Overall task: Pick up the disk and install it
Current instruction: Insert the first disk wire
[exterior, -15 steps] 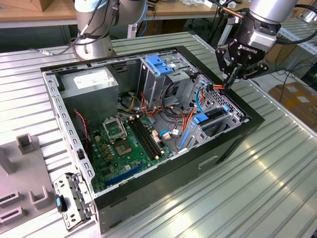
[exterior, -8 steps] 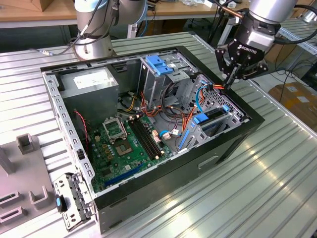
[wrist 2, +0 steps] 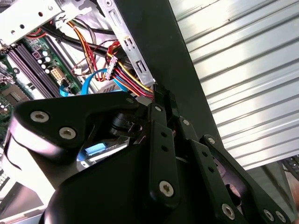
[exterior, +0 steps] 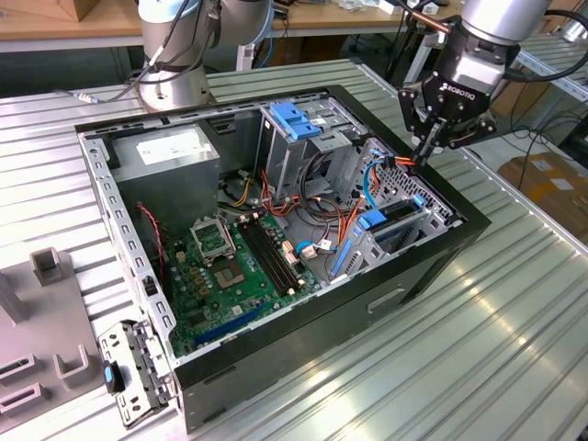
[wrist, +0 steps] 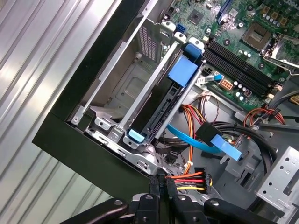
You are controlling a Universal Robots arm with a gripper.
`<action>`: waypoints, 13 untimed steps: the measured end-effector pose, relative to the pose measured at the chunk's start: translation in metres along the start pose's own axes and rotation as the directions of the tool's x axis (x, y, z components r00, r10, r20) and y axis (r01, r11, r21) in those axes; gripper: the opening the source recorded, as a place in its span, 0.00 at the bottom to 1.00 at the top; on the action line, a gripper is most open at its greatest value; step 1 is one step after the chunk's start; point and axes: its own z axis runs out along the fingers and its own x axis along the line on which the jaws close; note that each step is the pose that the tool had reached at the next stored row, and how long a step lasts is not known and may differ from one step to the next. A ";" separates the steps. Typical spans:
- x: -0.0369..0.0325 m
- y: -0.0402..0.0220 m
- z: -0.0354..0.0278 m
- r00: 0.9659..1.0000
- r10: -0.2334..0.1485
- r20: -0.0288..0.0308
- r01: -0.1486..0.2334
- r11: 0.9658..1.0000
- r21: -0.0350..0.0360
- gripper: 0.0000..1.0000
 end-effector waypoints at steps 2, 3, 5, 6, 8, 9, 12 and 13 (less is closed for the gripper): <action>-0.0001 0.0002 0.0001 1.000 0.010 0.000 -0.010 1.000 0.000 0.17; -0.0002 0.0002 0.0000 1.000 0.014 0.000 -0.014 1.000 0.000 0.17; -0.0003 0.0004 0.0001 1.000 0.023 0.000 -0.023 1.000 -0.001 0.17; -0.0003 0.0005 0.0001 1.000 0.027 0.000 -0.027 1.000 -0.001 0.17; -0.0005 0.0008 0.0001 0.999 0.036 0.000 -0.036 0.999 -0.001 0.17; -0.0007 0.0011 0.0001 0.999 0.040 0.000 -0.040 0.999 -0.001 0.17; -0.0016 0.0025 0.0001 0.999 0.047 0.000 -0.047 0.999 -0.001 0.17; -0.0022 0.0036 0.0001 0.999 0.050 0.000 -0.050 0.999 -0.001 0.17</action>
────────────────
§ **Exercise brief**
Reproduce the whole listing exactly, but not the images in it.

§ **Answer**
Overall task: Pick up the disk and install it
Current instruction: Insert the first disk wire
[exterior, -15 steps] 
[exterior, -8 steps] 
[wrist 2, +0 steps] 
[exterior, +0 steps] 
[wrist, +0 steps] 
You are controlling a Universal Robots arm with a gripper.
`<action>`: waypoints, 13 untimed steps: the measured end-effector pose, relative to the pose measured at the chunk's start: translation in metres along the start pose's own axes and rotation as the directions of the tool's x axis (x, y, z components r00, r10, r20) and y axis (r01, r11, r21) in those axes; gripper: the opening the source recorded, as a place in its span, 0.00 at the bottom to 1.00 at the top; on the action line, a gripper is most open at its greatest value; step 1 is one step after the chunk's start; point and axes: its own z axis runs out along the fingers and its own x axis along the line on which the jaws close; note that each step is the pose that the tool had reached at the next stored row, and how long a step lasts is not known and may differ from one step to the next. A ";" separates the steps. Typical spans:
- x: -0.0369..0.0325 m
- y: -0.0402..0.0220 m
- z: -0.0354..0.0278 m
- r00: 0.9659..1.0000
- r10: -0.2334..0.1485
- r20: -0.0288..0.0308
- r01: -0.1486..0.2334
- r11: 0.9658..1.0000
- r21: -0.0350..0.0360
- gripper: 0.0000..1.0000
 end-effector waypoints at steps 2, 3, 5, 6, 8, 9, 12 and 13 (less is closed for the gripper): <action>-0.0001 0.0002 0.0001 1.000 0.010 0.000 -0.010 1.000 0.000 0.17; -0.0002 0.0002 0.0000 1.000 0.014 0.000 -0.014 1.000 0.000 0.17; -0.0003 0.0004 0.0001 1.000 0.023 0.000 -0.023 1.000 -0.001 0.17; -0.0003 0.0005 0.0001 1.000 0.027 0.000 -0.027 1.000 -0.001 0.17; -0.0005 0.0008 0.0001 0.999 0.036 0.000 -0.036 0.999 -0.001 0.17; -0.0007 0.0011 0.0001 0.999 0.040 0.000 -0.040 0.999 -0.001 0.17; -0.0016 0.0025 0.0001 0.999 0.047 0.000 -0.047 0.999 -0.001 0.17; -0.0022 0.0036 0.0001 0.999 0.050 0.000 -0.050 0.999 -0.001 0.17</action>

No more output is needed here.